As a nine-year-old boy, Angelo Sosa remembers opening the door to his aunt Carmen’s apartment in Brooklyn. His brothers and sisters ran off, but Sosa never joined them. Growing up, he didn’t play wiffle ball or kickball with the other kids. Instead, he woke up at 4:30 am to be ready in the garden to till and harvest vegetables and fruits for his family.
And when he wasn’t in the garden, he was aware of the smells in the kitchen, especially at his aunt Carmen’s house. The aromas of bay leaf and coriander were powerful and enticing for the future chef. He remembers sitting on a bar stool while he watched his aunt Carmen cook.
“At that moment, I knew that if this is what love is like, then I can do this for the rest of my life,” says Sosa. He would sit, mesmerized by how her aunt transformed the space with her culinary skills.
Tia Carmen, a restaurant that opened last month at the JW Marriott Phoenix Desert Ridge Resort & Spa, is Sosa’s tribute to her aunt and her teachings on how cooking has the power to bring joy, love and comfort.
For Sosa, becoming a chef was very much a conviction.
“I would literally have dreams and visions of food and that’s how I create,” he says. But opening Tía Carmen was not a linear process.
In his youth, Sosa was naturally good at baseball and says that while it potentially could have been a path, he knew internally that he wanted to go in a different direction. At 16, he was working in a retirement home as a waiter.
“I literally begged the chef to let me work in the kitchen to the point of sheer annoyance,” says Sosa.
The chef finally relented and let Sosa start cooking. During that time, he had trouble sleeping because he would lie awake “imagining what it would feel like to be a chef and run a kitchen.”
He took these visions and spent three years at the Culinary Institute of America in upstate New York graduating in 1997. During his culinary education, he fell in love with the art of plating.
“A beautiful dish has to have tension,” Sosa says, explaining his mantra, “Simplicity is excellence.”
While developing his own personality as a chef, Sosa wanted to be the best and work with the top culinary giants in the field, he says. Some of this meant sacrifice. When he began training with chef Jean-Georges Vongerichten, he traveled at least four hours. But he does not regret any of the effort, rather he remembers that each of the chefs he worked with taught him something.
From Vongerichten, he learned that he must “allow the ingredient to come to life and let it be the narrator.”
His work with renowned chef Alain Ducasse taught him to “be unwavering and uncompromising in working with the right ingredients,” says Sosa.

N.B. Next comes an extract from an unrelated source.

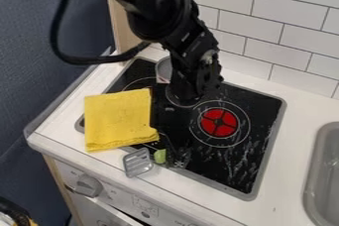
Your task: Moved the green spatula to the top right side of the stove
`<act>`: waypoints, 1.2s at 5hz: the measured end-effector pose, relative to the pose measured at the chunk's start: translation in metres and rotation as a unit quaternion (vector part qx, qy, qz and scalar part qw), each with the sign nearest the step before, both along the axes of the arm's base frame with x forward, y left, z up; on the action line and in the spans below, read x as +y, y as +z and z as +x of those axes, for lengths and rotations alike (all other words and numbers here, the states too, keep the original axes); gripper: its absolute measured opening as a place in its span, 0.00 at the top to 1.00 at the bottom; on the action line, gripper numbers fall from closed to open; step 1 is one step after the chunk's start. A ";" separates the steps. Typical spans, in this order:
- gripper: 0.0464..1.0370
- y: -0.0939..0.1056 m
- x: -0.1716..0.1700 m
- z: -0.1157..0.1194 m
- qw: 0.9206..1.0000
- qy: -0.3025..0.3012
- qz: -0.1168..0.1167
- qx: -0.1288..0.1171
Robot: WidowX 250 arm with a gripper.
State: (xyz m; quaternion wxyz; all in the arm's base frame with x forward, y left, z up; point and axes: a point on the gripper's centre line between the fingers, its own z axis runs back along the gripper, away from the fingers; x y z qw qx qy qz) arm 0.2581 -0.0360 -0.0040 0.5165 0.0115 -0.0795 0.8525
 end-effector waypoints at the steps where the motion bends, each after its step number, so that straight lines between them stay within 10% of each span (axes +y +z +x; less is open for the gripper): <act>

In an effort to follow that mantra, Sosa met with local farmers, including Ramona Button of Ramona Farms. She introduced him to the local tepary beans that she uses in her mole negro, a dish she honors the Southwest.
Sosa always looks at how her ingredients connect with each other.
“I think each and every dish, whether it’s fries, burgers, hot dogs or foie gras, will have a trinity,” he says, explaining that the trinity can vary and doesn’t necessarily have to follow typical sweet standards. , sour, salty. It can be smoky, earthy, or herbaceous.
“I spent several years studying the connectors that made these euphoric experiences. I would take ingredients that you might not think go well together, but I think all the flavors go together,” Sosa says.
It is a philosophy that he uses in Tía Carmen.
Tía Carmen’s vision reached her periphery about a year and a half ago. During the pandemic, Sosa traveled to Oaxaca, Mexico City, New Mexico, and throughout Arizona.
“There has been a consideration in the planning,” he says. “At the end of the day, I want to be a storyteller for the community, the people, the ranchers, the potters, the artisans — it’s important to me to be the conduit.”
Some of the pottery in the restaurant comes from local supplier Blue Door Ceramics, based in the Cave Creek area. Many of the ingredients on the menu are also local.
“Actions speak louder than words,” says Sosa. “We use local where we can, with our herbs, chiles and citrus.”
The menu features items that commemorate indigenous people and the land with entrees including chorizo ragout with tepary beans, fried native grain rice with linguiça sausage, bacon, serrano pepper, garlic, ginger and a fried egg, as well as a New York Strip of Arizona tribal land grass-fed beef.
Sosa highlights contemporary Southwestern cuisine with dishes like their mesquite-smoked whole chicken and squash blossom soup.
Those who are vegetarian, vegan, or gluten-free need not worry: the menu includes items like yams, mushroom menudo, street corn, and tostadas.
Complement your entree with popular cocktails like the Yuzu and Bergamot Paloma or the Aguachile margarita.
For Sosa, the restaurant and its food celebrate the Southwest, its people, and her family.
“Everything in life is an energy. Love transcends,” he says. “That’s honoring my Tia. That’s honoring ourselves. That’s honoring the intent of the restaurant.”